Luxembourg officials have supplied some information to the EU in connection with the investigation but have refused to provide a larger set of documents relating to its tax rulings, according to EU officials.

KEY FINDINGS

  • Pepsi, Ikea, AIG, Coach, Deutsche Bank, Abbott Laboratories and nearly 340 other companies have allegedly secured secret deals from Luxembourg that allowed many of them to reduce their global tax bills.
  • PricewaterhouseCoopers is alleged to have helped multinational companies obtain at least 548 tax rulings in Luxembourg from 2002 to 2010. These legal secret deals allegedly feature complex financial structures designed to create drastic tax reductions. The rulings provide written assurance that companies' tax-saving plans will be viewed favourably by Luxembourg authorities.
  • Companies have allegedly channeled hundreds of billions of dollars through Luxembourg and saved billions of dollars in taxes. Some firms have allegedly enjoyed effective tax rates of less than 1% on the profits they've shuffled into Luxembourg.
  • Many of the tax deals allegedly exploited international tax mismatches that allowed companies to avoid taxes both in Luxembourg and elsewhere through the use of so-called hybrid loans.
  • In many cases Luxembourg subsidiaries handling hundreds of millions of dollars in business maintain little presence and conduct little economic activity in Luxembourg. One popular address – 5, rue Guillaume Kroll – is home to more than 1,600 companies.

Source: ICIJ

The leaked documents claimed accounting firm PricewaterhouseCoopers (PwC) allegedly negotiated tax deals with Luxembourg on behalf of hundreds of corporate clients, the ICIJ said.

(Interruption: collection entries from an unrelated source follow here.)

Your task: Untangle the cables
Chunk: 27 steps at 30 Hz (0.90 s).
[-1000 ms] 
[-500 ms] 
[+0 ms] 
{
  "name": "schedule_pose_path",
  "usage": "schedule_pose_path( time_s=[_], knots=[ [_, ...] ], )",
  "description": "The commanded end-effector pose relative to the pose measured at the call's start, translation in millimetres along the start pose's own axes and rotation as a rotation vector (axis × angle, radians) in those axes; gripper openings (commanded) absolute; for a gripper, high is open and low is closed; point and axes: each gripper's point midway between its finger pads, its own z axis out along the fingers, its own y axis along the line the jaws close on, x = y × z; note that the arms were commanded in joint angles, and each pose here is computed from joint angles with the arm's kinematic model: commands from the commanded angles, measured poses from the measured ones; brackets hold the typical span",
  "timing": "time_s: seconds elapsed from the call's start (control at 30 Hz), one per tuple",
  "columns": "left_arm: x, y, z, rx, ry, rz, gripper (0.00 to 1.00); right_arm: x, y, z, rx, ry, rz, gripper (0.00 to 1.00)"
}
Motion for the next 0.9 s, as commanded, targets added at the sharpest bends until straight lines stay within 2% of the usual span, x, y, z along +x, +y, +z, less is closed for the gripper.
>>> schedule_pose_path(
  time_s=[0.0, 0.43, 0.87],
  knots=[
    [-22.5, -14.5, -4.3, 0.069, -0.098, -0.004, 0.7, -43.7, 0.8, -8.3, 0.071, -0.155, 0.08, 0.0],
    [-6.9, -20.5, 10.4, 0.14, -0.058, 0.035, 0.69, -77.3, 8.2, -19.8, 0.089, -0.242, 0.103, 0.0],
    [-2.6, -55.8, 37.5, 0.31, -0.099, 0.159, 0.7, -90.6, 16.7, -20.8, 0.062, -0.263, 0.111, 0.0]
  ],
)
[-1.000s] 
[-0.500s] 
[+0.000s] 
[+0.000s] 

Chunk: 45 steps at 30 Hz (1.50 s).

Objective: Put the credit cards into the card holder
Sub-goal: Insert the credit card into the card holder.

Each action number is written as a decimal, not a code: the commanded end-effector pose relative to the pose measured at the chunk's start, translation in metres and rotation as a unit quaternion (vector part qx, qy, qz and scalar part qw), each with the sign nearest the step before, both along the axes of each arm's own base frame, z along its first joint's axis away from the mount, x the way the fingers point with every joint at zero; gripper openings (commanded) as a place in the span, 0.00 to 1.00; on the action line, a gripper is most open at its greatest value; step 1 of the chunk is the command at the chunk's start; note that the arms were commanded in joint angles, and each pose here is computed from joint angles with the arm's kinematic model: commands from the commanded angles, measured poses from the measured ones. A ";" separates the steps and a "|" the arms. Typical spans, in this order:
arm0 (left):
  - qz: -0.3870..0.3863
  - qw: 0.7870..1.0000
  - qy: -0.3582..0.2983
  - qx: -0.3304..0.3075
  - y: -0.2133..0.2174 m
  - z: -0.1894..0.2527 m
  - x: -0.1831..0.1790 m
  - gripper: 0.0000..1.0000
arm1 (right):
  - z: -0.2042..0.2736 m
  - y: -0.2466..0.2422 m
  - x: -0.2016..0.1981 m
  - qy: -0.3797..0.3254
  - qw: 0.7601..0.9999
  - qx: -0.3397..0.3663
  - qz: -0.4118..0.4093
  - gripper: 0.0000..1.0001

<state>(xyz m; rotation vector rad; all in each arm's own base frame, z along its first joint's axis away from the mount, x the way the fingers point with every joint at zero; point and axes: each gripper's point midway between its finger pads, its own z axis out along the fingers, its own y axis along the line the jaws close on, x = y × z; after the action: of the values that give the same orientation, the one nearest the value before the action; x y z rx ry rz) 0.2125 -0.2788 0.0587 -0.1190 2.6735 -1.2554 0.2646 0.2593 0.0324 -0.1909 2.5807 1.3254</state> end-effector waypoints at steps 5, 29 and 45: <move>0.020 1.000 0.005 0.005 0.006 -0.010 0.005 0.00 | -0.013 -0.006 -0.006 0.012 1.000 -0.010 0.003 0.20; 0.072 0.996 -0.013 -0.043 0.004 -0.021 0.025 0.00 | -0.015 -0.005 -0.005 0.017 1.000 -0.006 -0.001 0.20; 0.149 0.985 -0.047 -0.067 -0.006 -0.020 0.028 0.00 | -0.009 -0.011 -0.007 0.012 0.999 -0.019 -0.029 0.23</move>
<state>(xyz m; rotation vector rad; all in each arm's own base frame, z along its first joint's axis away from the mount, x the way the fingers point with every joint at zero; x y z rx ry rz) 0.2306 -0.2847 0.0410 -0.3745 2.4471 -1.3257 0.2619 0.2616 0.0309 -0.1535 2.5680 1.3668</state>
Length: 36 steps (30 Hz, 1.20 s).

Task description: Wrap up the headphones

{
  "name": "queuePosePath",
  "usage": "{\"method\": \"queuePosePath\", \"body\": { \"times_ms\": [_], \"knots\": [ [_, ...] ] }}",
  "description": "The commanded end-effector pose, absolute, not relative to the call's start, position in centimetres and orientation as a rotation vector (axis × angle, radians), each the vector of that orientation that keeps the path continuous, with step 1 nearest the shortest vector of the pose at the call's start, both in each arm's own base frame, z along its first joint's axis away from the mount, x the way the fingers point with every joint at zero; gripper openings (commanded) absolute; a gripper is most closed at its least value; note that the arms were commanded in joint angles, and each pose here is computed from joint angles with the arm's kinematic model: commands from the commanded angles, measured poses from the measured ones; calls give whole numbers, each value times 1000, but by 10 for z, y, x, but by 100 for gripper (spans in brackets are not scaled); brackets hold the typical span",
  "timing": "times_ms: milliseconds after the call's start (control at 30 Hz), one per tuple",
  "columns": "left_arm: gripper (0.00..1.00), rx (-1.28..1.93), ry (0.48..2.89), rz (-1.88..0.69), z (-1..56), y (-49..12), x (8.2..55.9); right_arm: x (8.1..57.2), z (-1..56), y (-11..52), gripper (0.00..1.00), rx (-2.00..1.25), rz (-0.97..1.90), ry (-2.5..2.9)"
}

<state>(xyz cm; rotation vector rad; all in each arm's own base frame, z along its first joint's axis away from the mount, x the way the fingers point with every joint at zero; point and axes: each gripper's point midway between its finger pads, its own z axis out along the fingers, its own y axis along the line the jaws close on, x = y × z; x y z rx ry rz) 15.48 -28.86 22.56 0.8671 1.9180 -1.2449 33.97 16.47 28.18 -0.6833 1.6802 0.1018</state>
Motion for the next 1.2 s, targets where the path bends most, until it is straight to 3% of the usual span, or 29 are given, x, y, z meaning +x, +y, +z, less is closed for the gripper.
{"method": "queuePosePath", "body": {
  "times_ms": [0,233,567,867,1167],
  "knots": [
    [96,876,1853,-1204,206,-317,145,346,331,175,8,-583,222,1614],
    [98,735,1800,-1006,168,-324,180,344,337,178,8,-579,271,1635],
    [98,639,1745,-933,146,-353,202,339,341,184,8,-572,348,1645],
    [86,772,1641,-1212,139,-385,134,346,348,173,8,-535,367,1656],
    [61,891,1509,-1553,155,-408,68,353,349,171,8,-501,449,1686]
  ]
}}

In addition, PwC tax advisers allegedly helped the companies by providing financial strategies that feature loans among sister companies and other moves designed to shift profits from one part of a corporation to another to reduce or eliminate taxable income.

The ICIJ cites the example of FedEx Corp, which set up two Luxembourg affiliates to allegedly shuffle earnings from its Mexican, French and Brazilian operations to FedEx affiliates in Hong Kong.

Other companies named in the report are Accenture, Amazon, Blackstone, the Coach handbag empire, H J Heinz, JP Morgan Chase, Burberry, Procter & Gamble, the Carlyle Group and the Abu Dhabi Investment Authority.

Luxembourg's officials denied the claims, saying there are no "sweetheart deals" in the country's financial system.

"The Luxembourg system of taxation is competitive – there is nothing unfair or unethical about it," the ICIJ quoted Nicolas Mackel, chief executive of Luxembourg for Finance, a quasi-governmental agency, as saying.

"If companies manage to reduce their tax bills to a very low rate, that's a problem not of one tax system but of the interaction of many tax systems."